真昼の白い光に熱された歌舞伎町は、腐りかけの死体に似ている、と修一は思った。
すでに終わっている人生。やり直しのきかない失敗。後はただ、どろどろになって形を失い、塵になるまで踏みつけられるしかない生ゴミと吐瀉物。
──それも悪くない。あきらめがつくからな。
子犬ほどもある、大きなドブネズミの死骸を片付けながら、修一はなぜか、笑みを浮かべる。
真夏の熱気にさらされて、死骸はすでに腐敗が始まり、傷口にウジ虫がうごめいている。死骸に気づいた通行人が、眉をひそめ、鼻を押さえ、足早に通り過ぎていく。嫌悪をあらわにしながらも、人々はなぜか凄惨な死骸から目を離せなくなる。修一はその様子を見て、また皮肉な笑みを浮かべる。
──せいぜい最後に、奴らに見せつけてやればいい。誰にも愛されず、嫌われて、野垂れ死ぬってことの、すさまじさを。
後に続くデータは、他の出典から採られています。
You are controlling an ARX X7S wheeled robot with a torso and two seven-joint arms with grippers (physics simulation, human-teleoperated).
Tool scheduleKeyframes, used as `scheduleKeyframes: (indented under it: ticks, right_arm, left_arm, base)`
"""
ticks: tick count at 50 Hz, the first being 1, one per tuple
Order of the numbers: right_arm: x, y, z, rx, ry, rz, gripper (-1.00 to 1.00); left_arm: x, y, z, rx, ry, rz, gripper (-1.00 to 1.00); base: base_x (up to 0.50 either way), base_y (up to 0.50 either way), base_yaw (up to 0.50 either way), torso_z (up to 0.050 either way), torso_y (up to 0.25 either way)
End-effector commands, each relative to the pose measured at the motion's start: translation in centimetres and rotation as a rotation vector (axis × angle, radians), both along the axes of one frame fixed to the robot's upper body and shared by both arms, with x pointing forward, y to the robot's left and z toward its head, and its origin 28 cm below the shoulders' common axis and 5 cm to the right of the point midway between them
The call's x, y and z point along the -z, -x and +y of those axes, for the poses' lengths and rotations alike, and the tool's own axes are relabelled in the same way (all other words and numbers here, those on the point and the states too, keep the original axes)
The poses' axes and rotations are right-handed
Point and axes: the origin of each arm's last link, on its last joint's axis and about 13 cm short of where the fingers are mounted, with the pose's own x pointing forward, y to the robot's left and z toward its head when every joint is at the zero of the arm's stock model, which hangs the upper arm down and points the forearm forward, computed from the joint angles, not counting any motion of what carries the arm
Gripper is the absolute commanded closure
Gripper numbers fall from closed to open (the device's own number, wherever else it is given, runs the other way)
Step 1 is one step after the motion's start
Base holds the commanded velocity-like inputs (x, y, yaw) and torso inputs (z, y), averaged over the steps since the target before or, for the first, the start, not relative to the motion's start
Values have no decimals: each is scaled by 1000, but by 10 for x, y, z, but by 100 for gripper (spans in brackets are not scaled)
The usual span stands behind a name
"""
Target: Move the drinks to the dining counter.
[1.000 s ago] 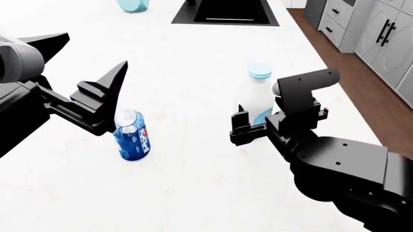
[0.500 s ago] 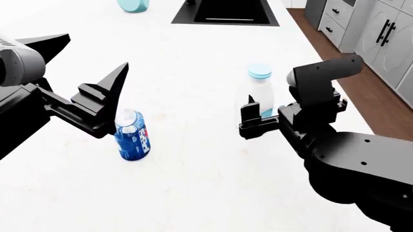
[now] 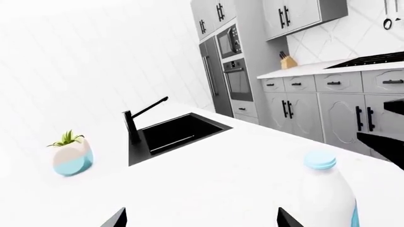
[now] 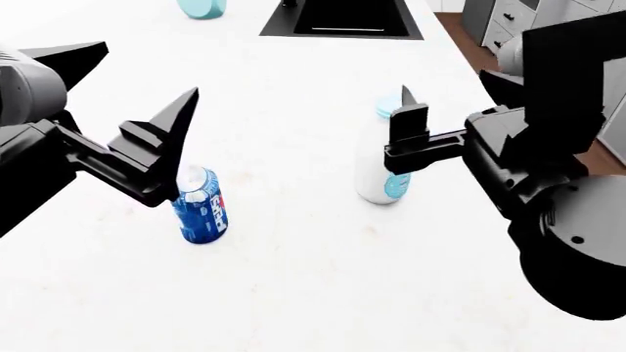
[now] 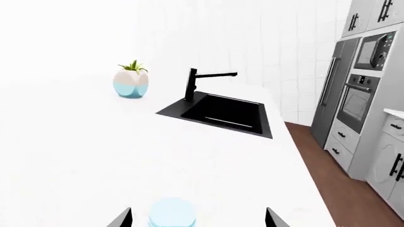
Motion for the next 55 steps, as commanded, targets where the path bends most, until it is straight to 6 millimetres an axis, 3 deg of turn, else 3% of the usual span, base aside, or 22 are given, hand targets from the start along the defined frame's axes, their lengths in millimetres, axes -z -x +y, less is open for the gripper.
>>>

修一は新聞紙でくるんだネズミの死骸を、二重にしたゴミ袋に入れてきつく縛り、業務用のゴミ容器に放り込んだ。それから、ふと思いついたように、ホスト・クラブの前に置かれた祝い花のスタンドから、白い百合を一本引き抜き、死骸の上に置いた。
「じゃあな」
修一は、ゴミ容器に蓋をすると、道路の向かい側のバーの扉が開いた。
「ちょっと、ネズミの死骸を片付けるのに、いったいどれだけかかってるのよ」
木の扉の隙間から顔をのぞかせた女が、酒焼けしたがらがら声で、修一に向かってどなった。
「ねえ、早くこのビール、中に運んじゃってよ。こう暑くっちゃ、沸騰しちゃうわ」
顔立ちは悪くない。若い頃はさぞ、男達に言い寄られたに違いない。でも、長年の荒れた生活が、女を残酷なまでに劣化させていた。老化ではない。劣化だ。しわができたとか、しみができたとか、腹がたるんだ、とか、そういう自然な老いとは、まったく種類が違う。
まともじゃない生き方をしてきた人間特有のすさんだ汚れが、女を昼間の太陽には耐えられない醜悪な生き物に変えてしまったのだ。
──どこで道をまちがえたんだかな。
修一はビールのケースを軽々と持ち上げ、肘で木の扉を押して、暗い店内に入った。強い日射しの中から、薄暗い店内に入ると、一瞬、何も見えなくなる。修一は目を閉じ、視界を闇に慣らした。